WORK TASK:
Determine the number of lines in these entries that hold the word "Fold". Give the number and nothing more.

RECORD EXCERPTS section start

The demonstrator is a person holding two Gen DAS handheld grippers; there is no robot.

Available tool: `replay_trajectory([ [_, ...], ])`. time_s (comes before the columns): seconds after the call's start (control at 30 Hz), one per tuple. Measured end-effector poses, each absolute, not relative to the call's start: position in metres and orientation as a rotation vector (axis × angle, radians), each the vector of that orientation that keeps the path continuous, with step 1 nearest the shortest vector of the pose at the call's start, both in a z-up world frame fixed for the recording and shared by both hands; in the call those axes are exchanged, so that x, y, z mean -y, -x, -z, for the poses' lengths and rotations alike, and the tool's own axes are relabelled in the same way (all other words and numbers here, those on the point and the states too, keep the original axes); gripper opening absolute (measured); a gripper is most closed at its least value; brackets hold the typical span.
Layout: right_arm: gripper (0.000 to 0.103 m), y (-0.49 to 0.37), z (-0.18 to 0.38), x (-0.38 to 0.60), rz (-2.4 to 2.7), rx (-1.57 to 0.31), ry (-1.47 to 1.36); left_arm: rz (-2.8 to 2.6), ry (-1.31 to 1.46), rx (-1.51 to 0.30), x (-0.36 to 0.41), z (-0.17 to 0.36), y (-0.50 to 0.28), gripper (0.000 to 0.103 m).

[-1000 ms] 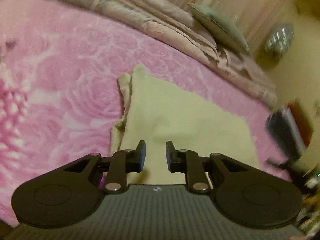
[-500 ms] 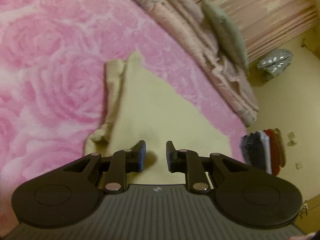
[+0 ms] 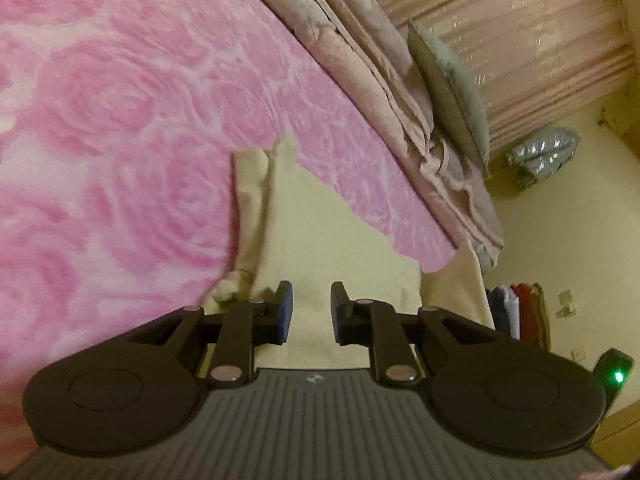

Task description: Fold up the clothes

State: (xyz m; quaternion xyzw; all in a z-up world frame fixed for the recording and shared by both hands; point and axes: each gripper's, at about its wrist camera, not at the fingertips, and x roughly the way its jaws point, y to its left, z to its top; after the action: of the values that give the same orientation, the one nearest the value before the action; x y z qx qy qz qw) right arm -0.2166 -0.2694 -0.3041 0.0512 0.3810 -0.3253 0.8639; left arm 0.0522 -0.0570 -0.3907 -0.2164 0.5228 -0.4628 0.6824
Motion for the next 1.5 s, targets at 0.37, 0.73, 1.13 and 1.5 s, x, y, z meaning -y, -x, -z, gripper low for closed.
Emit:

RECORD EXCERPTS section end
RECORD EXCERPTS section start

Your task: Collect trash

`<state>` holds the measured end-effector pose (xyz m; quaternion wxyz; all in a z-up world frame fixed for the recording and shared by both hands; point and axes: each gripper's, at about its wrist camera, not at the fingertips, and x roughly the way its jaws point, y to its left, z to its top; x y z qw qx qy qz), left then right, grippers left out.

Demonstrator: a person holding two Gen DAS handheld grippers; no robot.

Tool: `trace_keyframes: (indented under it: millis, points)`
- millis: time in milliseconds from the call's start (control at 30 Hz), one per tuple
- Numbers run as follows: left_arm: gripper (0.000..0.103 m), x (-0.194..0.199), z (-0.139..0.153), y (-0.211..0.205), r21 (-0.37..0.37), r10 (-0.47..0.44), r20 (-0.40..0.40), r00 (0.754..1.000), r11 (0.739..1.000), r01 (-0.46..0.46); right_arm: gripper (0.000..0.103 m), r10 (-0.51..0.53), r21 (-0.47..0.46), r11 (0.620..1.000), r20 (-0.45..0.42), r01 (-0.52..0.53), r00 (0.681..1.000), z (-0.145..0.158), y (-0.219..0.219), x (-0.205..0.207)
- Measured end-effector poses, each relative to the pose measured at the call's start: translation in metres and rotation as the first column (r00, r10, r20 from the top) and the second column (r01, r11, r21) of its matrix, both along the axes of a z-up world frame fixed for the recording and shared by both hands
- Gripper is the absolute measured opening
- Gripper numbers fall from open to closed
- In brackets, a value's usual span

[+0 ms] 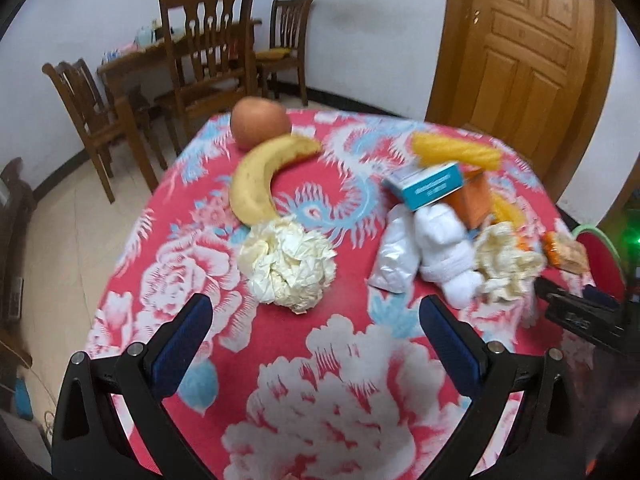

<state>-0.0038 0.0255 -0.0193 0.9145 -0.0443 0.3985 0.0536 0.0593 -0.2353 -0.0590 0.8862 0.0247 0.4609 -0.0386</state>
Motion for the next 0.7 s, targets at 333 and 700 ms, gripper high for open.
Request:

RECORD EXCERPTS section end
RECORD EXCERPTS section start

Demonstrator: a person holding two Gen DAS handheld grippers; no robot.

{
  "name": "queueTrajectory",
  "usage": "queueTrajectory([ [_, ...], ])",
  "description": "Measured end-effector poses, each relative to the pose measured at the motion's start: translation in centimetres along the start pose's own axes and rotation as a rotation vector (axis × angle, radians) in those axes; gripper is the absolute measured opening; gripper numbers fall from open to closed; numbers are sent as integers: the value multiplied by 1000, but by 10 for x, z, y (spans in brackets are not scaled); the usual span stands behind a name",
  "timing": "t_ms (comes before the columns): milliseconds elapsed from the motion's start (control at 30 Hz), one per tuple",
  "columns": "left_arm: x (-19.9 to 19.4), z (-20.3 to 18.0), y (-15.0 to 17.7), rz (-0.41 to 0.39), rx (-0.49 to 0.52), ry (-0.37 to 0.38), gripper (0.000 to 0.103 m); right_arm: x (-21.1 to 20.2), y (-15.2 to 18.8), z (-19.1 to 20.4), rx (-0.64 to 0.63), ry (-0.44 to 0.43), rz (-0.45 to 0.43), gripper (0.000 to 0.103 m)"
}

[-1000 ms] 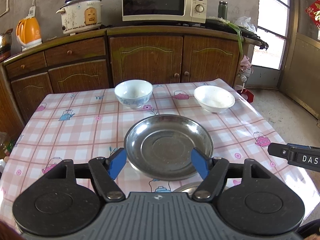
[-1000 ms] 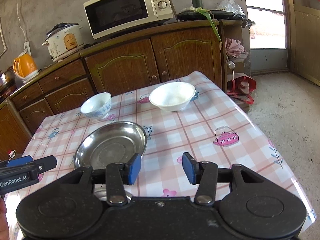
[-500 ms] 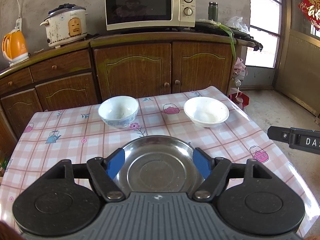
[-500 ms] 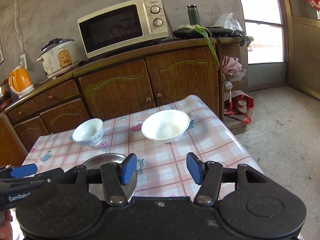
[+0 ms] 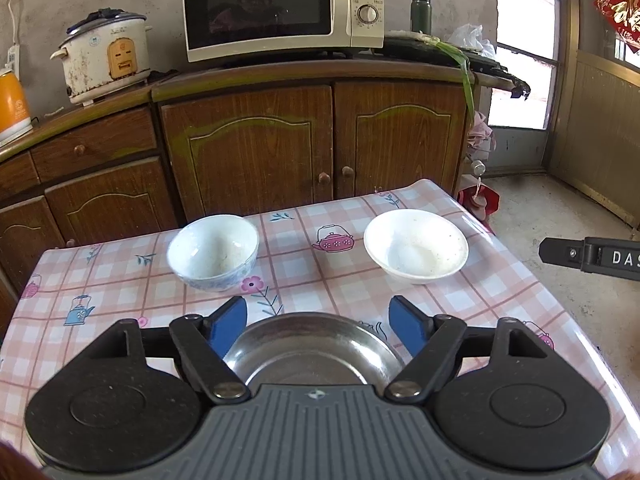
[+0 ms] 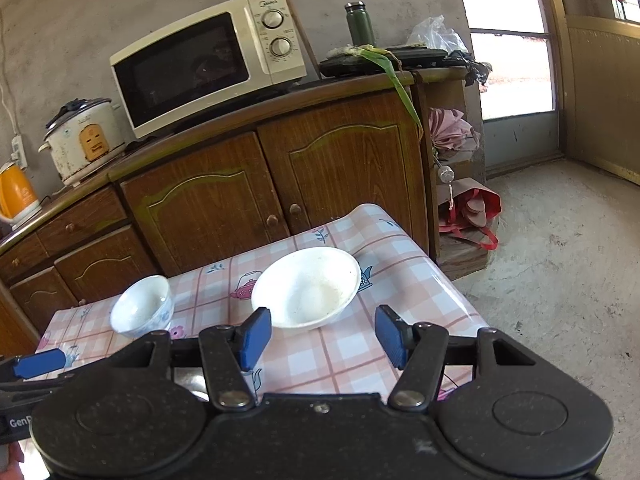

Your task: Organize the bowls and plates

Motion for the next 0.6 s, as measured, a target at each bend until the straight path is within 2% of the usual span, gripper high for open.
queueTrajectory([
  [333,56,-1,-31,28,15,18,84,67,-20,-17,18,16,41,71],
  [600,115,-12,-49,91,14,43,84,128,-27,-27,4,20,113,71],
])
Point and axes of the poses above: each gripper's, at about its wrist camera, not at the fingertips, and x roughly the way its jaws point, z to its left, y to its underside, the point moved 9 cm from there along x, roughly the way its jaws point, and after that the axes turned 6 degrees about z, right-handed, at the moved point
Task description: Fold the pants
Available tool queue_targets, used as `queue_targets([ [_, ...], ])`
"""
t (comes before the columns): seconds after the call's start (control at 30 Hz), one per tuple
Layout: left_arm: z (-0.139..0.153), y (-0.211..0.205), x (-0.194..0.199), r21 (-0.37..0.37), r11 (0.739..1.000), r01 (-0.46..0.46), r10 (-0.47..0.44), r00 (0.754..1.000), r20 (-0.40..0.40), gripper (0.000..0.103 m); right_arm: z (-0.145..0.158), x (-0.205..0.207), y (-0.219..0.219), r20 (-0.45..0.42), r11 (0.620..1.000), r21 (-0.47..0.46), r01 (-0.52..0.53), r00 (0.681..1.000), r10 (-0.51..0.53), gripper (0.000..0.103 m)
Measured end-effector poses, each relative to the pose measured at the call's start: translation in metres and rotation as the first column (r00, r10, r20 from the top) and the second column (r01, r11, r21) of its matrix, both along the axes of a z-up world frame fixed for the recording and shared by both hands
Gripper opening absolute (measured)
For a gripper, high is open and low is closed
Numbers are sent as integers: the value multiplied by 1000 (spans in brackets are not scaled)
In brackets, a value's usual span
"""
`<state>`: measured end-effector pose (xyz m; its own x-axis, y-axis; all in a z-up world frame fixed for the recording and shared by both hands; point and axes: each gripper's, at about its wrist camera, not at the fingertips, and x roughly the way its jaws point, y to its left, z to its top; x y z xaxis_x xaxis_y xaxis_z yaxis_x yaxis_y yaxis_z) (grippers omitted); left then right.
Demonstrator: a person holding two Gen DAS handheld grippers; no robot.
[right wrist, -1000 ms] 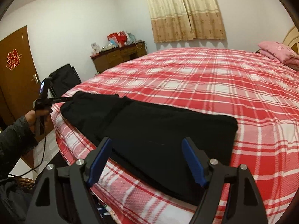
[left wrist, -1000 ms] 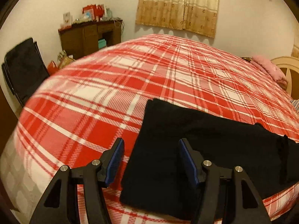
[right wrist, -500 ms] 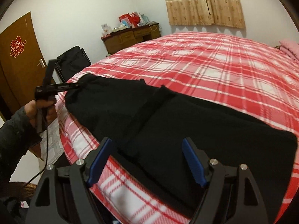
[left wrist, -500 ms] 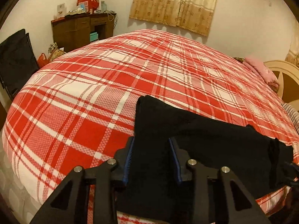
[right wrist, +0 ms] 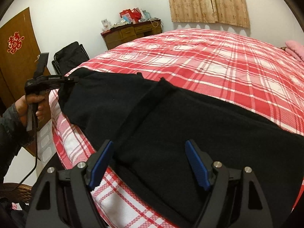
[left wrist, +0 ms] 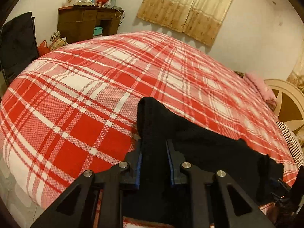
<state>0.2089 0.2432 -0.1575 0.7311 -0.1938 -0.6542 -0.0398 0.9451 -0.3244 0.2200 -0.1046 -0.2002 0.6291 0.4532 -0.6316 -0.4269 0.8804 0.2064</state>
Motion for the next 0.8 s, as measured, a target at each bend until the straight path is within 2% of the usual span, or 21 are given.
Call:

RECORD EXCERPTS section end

SOLVED PROBLEM:
2